Reproduce the listing word for word, leaving every picture behind.

───── Data shown

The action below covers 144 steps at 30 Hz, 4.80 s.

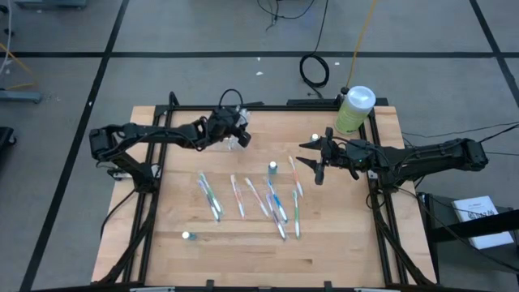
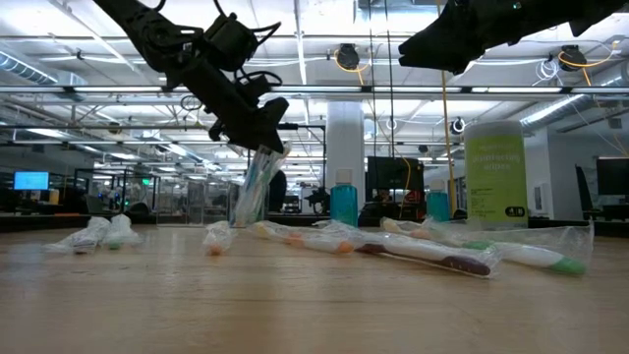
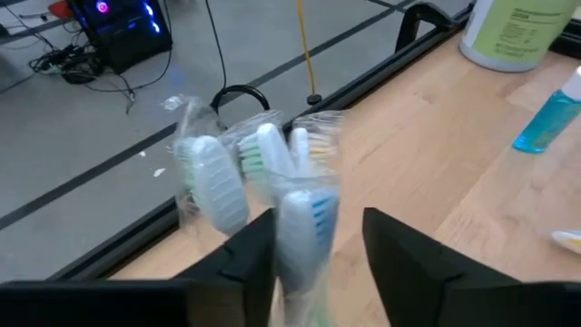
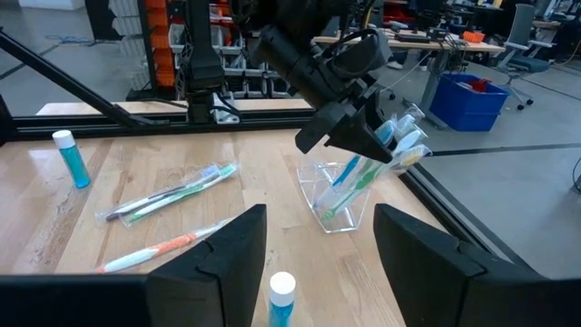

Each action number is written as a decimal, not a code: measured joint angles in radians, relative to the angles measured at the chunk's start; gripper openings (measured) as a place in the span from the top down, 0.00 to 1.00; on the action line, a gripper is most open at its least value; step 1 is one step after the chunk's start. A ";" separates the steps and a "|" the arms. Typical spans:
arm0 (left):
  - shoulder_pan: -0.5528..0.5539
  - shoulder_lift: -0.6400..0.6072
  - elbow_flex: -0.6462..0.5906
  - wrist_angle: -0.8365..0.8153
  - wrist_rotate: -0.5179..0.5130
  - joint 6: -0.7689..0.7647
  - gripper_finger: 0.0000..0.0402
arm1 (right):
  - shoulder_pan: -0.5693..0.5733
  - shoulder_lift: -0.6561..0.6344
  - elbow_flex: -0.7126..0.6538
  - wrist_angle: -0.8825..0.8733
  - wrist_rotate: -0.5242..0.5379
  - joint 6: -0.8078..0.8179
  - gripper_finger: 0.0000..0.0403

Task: Pick & Place toothbrushing station
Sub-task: Put the blue toothbrush into the transparent organizer, then put the purple toothbrush into the transparent organizer

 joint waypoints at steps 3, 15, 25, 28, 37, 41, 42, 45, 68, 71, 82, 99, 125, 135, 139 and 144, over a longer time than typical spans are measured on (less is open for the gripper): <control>-0.009 0.000 0.000 0.002 0.000 0.015 0.52 | 0.000 0.000 0.000 0.000 0.000 0.000 0.51; -0.053 -0.143 -0.001 0.028 -0.021 0.109 0.46 | 0.000 0.000 0.000 0.000 0.000 0.000 0.51; -0.077 -0.287 -0.001 -0.047 -0.045 0.152 0.46 | 0.000 0.000 0.000 0.000 0.000 0.000 0.51; -0.101 -0.343 0.000 -0.110 -0.046 0.144 0.46 | 0.000 0.000 0.000 -0.001 0.000 -0.001 0.51; -0.179 -0.491 0.000 -0.258 -0.037 0.120 0.46 | 0.000 0.000 0.000 -0.039 0.000 -0.025 0.51; -0.201 -0.531 0.000 -0.281 -0.037 0.100 0.46 | 0.000 -0.001 -0.016 -0.033 -0.003 -0.025 0.51; -0.207 -0.538 -0.001 -0.284 -0.037 0.098 0.46 | 0.000 -0.001 -0.025 -0.032 -0.003 -0.026 0.51; -0.232 -0.558 -0.036 -0.232 -0.036 0.092 0.46 | -0.003 0.000 -0.044 -0.032 -0.003 -0.034 0.51; -0.262 -0.707 -0.457 0.324 0.254 0.116 0.46 | -0.012 -0.054 -0.068 -0.142 -0.110 0.075 0.51; -0.263 -0.707 -0.457 0.363 0.343 0.116 0.46 | -0.005 -0.002 -0.101 -0.115 -0.115 0.121 0.51; -0.281 -0.707 -0.457 0.452 0.425 0.156 0.46 | 0.067 0.211 -0.135 0.296 -0.486 0.098 0.51; -0.283 -0.706 -0.457 0.449 0.407 0.126 0.46 | 0.072 0.259 -0.135 0.150 -0.506 0.120 0.51; -0.283 -0.706 -0.456 0.419 0.406 0.089 0.46 | 0.040 0.671 0.099 0.155 -0.216 0.050 0.51; -0.302 -0.706 -0.456 0.376 0.405 0.074 0.46 | 0.047 0.708 0.171 -0.060 -0.214 0.050 0.51; -0.303 -0.706 -0.456 0.368 0.406 0.068 0.46 | 0.052 0.678 0.168 -0.062 -0.272 0.061 0.51; -0.304 -0.706 -0.456 0.368 0.405 0.051 0.46 | 0.083 0.680 0.168 0.002 -0.435 0.053 0.51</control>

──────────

Answer for this exercise
The action below covers 144 steps at 30 Hz, 4.80 s.


Each action number is written as a decimal, not a code: measured joint angles in radians, relative to the angles measured at the chunk's start; gripper openings (measured) as a place in the span from the top down, 0.00 to 1.00; on the action line, a gripper is most open at its least value; step 1 is one step after the chunk's start. A ";" separates the steps and a "|" the arms. Typical spans:
arm0 (left):
  - shoulder_pan: -0.5528..0.5539
  - shoulder_lift: -0.6400..0.6072
  - elbow_flex: -0.6462..0.5906
  - wrist_angle: -0.8365..0.8153
  - wrist_rotate: -0.5179..0.5130
  - joint 6: -0.7689..0.7647
  - gripper_finger: 0.0000..0.0402
arm1 (right):
  - shoulder_pan: -0.5693..0.5733
  - shoulder_lift: -0.6561..0.6344
  - elbow_flex: -0.7126..0.6538
  - wrist_angle: -0.8825..0.8733
  - wrist_rotate: -0.5242..0.5379
  - joint 6: -0.8078..0.8179
  - gripper_finger: 0.0000..0.0403

Task: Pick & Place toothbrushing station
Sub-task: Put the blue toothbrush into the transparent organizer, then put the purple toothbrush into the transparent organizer

 joint waypoints at steps 3, 15, 25, 28, 37, 41, 42, 45, 68, 71, 82, 99, 125, 135, 139 and 144, over a longer time than typical spans are measured on (less is open for the gripper): <control>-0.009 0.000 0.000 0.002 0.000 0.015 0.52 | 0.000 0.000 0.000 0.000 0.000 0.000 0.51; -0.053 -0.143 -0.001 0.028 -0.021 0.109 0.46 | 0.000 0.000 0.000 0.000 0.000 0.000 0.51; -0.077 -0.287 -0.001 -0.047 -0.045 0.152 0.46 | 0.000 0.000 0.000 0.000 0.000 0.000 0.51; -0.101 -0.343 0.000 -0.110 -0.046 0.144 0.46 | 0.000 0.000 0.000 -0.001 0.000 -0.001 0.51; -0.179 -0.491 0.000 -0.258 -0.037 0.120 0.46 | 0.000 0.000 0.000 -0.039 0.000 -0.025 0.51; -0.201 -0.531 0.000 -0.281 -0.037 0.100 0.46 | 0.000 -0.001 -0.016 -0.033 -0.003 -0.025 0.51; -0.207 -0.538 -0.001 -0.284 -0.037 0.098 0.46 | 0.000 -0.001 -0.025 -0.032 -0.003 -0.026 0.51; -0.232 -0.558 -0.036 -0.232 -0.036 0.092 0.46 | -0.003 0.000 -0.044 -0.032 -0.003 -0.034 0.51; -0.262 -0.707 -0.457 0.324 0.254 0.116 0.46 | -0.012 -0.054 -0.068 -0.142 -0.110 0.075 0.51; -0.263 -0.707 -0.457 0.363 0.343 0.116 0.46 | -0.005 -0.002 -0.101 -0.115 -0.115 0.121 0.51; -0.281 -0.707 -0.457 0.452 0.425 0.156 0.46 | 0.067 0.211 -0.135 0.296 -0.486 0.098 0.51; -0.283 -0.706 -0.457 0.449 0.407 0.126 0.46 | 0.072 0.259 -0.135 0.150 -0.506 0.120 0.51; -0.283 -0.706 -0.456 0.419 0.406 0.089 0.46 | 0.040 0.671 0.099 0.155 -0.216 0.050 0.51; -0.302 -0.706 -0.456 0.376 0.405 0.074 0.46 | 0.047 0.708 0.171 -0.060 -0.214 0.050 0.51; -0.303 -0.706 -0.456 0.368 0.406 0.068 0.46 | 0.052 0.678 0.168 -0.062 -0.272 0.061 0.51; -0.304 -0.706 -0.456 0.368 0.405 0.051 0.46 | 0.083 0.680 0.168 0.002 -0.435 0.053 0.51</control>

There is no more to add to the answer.